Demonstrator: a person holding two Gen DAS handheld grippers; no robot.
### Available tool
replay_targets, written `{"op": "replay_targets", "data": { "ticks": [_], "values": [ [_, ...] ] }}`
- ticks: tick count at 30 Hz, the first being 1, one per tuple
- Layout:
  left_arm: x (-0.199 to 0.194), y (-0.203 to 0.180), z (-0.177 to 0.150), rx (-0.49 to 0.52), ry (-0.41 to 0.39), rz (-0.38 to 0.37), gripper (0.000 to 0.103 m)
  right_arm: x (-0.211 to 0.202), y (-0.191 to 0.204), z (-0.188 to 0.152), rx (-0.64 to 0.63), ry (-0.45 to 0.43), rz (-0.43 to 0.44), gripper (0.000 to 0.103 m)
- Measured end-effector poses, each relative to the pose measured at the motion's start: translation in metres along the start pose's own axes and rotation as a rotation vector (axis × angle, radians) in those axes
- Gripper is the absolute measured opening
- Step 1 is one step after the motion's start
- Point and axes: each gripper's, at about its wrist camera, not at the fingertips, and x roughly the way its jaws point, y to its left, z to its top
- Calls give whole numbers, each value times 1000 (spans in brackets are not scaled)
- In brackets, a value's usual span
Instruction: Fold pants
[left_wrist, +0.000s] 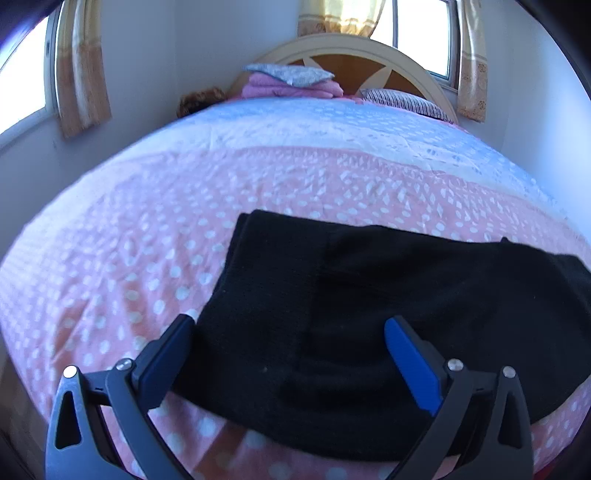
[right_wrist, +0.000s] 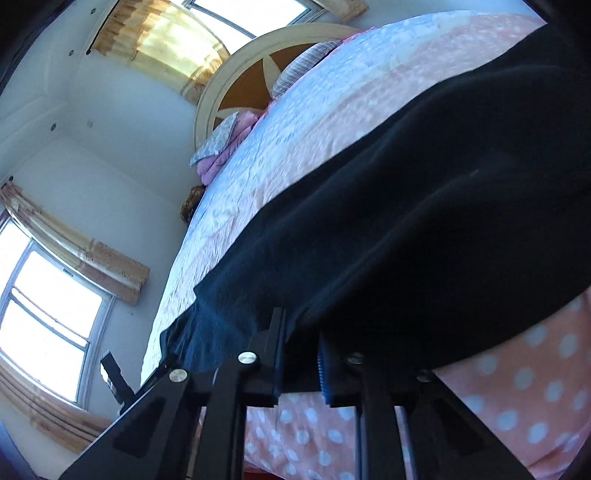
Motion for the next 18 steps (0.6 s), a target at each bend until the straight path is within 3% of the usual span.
{"op": "replay_targets", "data": {
  "ticks": [2,7,14,17,18],
  "values": [
    [7,14,5,-59,34,-33,103,5,6,-8,2,14,4,11],
    [16,23,15,-52,56,-4,103,10,7,-40,67,55,39,6],
    [14,27,17,-60,54,-9,103,-4,3,-42,94,132,113,6],
    [5,34,15,-115,43,-25,103,-57,5,-24,53,-9,149,6],
    [0,36,13,-148,35,-47,103,-85,3,-12,34,-106,129,6]
  ]
}}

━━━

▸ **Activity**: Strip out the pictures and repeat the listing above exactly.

▸ **Solution to the problem**:
Demonstrator: a person holding two Gen DAS handheld grippers; no robot.
### Available tool
replay_targets, written `{"op": "replay_targets", "data": { "ticks": [_], "values": [ [_, ...] ] }}`
- ticks: tick count at 30 Hz, the first being 1, one per tuple
- Layout:
  left_arm: x (-0.199 to 0.194), y (-0.203 to 0.180), z (-0.177 to 0.150), rx (-0.49 to 0.52), ry (-0.41 to 0.39), rz (-0.38 to 0.37), gripper (0.000 to 0.103 m)
  right_arm: x (-0.211 to 0.202), y (-0.191 to 0.204), z (-0.188 to 0.152), rx (-0.64 to 0.63), ry (-0.45 to 0.43), rz (-0.43 to 0.44), gripper (0.000 to 0.103 m)
- Measured end-effector poses, each relative to the pose measured at the motion's start: translation in metres along the start pose's own axes and rotation as a rotation vector (axis × angle, radians) in those axes
- Gripper is the absolute measured opening
- Step 1 is one step after the motion's start
- Point and axes: each gripper's, at about its wrist camera, not at the fingertips, and x roughly the way its jaws point, y to its left, z to its top
- Calls give whole numbers, each value times 1000 (spans in brackets are not scaled)
- In brackets, a value's usual span
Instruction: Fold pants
[left_wrist, +0.000s] 
[right_wrist, +0.000s] 
Motion for the next 18 steps (0.6 s), a target at each bend until the straight path is within 3% of the usual span.
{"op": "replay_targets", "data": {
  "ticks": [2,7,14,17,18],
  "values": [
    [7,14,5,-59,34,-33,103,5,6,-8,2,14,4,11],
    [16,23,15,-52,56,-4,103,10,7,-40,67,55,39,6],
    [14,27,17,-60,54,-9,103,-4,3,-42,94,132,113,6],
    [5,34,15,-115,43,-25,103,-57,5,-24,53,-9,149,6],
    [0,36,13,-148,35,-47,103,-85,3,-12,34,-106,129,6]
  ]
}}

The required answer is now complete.